Tuesday, March 10, 2015

Still Running





Yeah, I've been away awhile. It's been one hell of a winter, with ice storms and sleet and an up-down-up-down temperature shift that is making me insane. First it was 10 degrees. Then, that very weekend, it was 60 degrees. My trees started to bud. Then it was 10 again and a big sleet storm his, freezing everything under a layer of ice. Then it warmed up again and rained. Then it was 10 again and we had an ice storm, followed by some snow. This was 4 days ago. Today its 60 and raining cats and dogs. The ground is frozen and flooded. There are still piles of ice where people shoveled it and yet we're wearing short sleeve shirts today.


Weather like this reminds me of why I'm currently a big treadmill runner. Can you imagine how my running would be doing if I were trying to run outdoors in all of this?

OK, so I'm still running, but I'm still slower than Christmas. Yesterday it occurred to me why. When I was a little kid my parents gave me a purple spyderbike for Christmas. That same year, or maybe the next, my best friend and his younger sisters all received neon-colored spyderbikes. We all rode together everywhere. And where we lived was extremely hilly. I remember one hill in particular, a road named BeBe Ann, or however you spell it. It was a road I passed on my way to the swimming pool all the time. It was so steep that even cars seemed to avoid it. I would pedal as far up that hill as I could. When I couldn't make it I'd pedal until I was at a complete standstill, then turn the front wheel and roll back down. I did that every time I passed that street just to see how many tries it would take me to finally make it to the top. It ended up taking years. I was little and my legs were little, too. But I eventually made it. When I wasn't trying to ride up this hill I was riding everywhere else. My bike didn't have gears. It was just one speed and one gear and that was it. Anywhere I rode to required me to pedal as hard as it took to get there. Being a little kid I didn't think this was a big deal. And I had no idea that I was making my legs extremely strong.
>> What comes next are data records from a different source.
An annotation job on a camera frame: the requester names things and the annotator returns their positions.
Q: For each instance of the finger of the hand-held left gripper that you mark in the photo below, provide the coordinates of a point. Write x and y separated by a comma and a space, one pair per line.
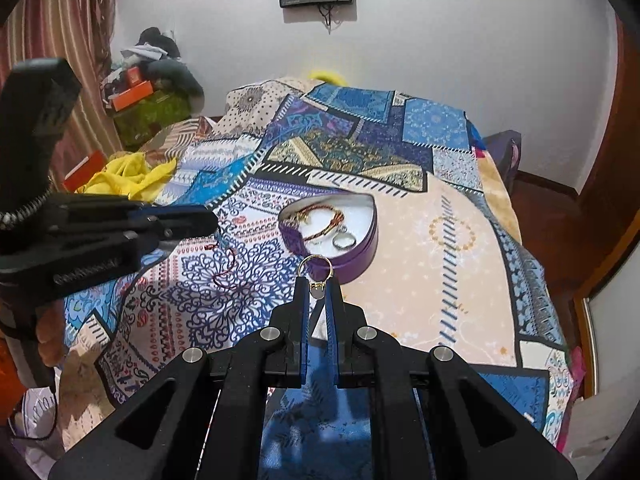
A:
100, 210
185, 222

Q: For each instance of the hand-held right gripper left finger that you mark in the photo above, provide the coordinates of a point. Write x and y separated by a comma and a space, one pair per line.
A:
301, 330

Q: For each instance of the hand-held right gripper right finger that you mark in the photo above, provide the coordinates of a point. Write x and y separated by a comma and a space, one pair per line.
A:
334, 330

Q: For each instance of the purple heart-shaped tin box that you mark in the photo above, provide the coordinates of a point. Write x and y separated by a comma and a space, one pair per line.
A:
340, 255

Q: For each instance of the person's left hand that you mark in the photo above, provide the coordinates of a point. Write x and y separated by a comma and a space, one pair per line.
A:
52, 335

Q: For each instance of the yellow cloth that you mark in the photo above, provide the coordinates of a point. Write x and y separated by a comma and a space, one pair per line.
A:
127, 177

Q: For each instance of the red box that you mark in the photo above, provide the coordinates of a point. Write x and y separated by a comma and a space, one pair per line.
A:
85, 170

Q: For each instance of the striped beige cloth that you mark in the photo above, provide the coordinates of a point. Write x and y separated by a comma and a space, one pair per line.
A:
180, 135

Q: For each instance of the striped brown curtain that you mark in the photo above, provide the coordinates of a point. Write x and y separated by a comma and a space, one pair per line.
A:
65, 25

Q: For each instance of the orange box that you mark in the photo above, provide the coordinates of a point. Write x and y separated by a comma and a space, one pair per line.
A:
132, 96

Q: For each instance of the green patterned cloth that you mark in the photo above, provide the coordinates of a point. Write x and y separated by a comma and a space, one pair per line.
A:
150, 117

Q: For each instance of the patchwork printed blanket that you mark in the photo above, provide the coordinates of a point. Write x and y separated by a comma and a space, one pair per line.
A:
450, 285

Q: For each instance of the pile of clothes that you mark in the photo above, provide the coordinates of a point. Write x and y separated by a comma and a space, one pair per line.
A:
160, 52

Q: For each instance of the white plastic bag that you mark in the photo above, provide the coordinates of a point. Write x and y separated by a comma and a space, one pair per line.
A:
37, 435

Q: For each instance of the dark bag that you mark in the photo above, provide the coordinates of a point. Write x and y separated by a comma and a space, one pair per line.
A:
505, 157

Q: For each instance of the white sliding door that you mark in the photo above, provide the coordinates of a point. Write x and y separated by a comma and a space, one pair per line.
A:
617, 340

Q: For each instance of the wooden door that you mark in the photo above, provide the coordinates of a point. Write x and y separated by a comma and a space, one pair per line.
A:
617, 185

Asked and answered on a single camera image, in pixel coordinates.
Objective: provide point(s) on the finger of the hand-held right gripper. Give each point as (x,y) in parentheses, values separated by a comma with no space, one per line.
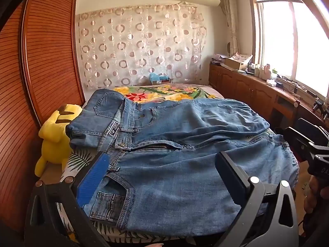
(299,141)

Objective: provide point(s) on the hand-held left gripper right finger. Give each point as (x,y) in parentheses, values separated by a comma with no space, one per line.
(231,177)

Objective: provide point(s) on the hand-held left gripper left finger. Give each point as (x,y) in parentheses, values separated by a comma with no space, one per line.
(88,182)

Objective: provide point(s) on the light blue denim pants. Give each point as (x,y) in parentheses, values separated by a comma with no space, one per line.
(180,175)

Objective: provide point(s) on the folded blue denim pants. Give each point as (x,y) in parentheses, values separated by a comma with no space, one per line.
(87,123)

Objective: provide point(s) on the person's right hand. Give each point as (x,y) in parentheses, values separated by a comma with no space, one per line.
(314,200)

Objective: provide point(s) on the leaf print bed sheet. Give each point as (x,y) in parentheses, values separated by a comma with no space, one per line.
(77,160)

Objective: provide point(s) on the yellow plush toy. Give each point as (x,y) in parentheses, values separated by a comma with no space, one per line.
(52,139)

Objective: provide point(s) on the white power strip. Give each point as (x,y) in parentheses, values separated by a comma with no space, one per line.
(272,83)

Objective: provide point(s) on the long wooden cabinet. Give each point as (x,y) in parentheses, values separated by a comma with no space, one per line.
(246,90)

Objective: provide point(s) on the cardboard box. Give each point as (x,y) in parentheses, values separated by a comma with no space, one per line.
(235,63)

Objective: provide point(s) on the floral blanket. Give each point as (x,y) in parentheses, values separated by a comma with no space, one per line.
(164,92)

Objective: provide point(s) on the blue cloth bundle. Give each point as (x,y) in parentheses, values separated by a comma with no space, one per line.
(158,78)

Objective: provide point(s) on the white window curtain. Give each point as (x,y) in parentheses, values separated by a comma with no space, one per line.
(231,20)

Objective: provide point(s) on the circle patterned sheer curtain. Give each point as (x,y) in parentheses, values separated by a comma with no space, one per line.
(138,46)

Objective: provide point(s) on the window with brown frame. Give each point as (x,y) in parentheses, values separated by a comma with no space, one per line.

When my elementary school decided to have impromptu foot races in PE class I wasn't surprised when I was one of the fastest kids in my grade. I was already playing basketball and soccer and running track for a church league so I knew I was fast. But I assumed it was something that ran in my family, something I had inherited. My sisters were all fast and they had said running was something we were all good at.


But my brother wasn't. And neither was my dad. And none of his sister's kids were good runners.

By the time I reached high school I was bicycling everywhere all the time. I joined the track team and was fast, even fast compared to all the other kids in my grade all across the state.





All these years later I haven't ridden bikes on a regular basis in a very long time. And when I do ride my legs wear out fast. They're weak. Just a few years ago I used to harassed a friend of mine for constantly complaining about his running not getting any faster. I advised him to do strength training - sprint work, hills, fartlek. He ignored me and just kept running further and further distances while avoiding several extremely good, steep hills right across from his own neighborhood. The first race we ran together I beat him despite not having worked out in years. It made him mad.


Endurance runner

A few years later and I'm living in a city with virtually no hills for me to run. I live in the country where there are no street lights. By the time I get home its dark, so bicycling is a bad idea. As I've written here, I've been running on a treadmill for quite awhile. At first it was just a way for me to get back into the habit while taking it slow and trying to avoid injuries. Instead I had a string of injuries, (probably the result of wearing shoes without any arch support) none of which helped me increase my strength or speed. Since then all I do is run the treadmill. And its boring. And I'm sick of running the same treadmill in the same room all winter long. So I've been treadmill-fartleking way more than I should. Its not really a good, hard workout the way I've been doing it. Its more of an excuse to stop and walk which I then justify by running faster than I otherwise would have in-between. But you can't fartlek every workout, and if you aren't really pushing it then you're just walking a lot when you should be running and working on a steady pace.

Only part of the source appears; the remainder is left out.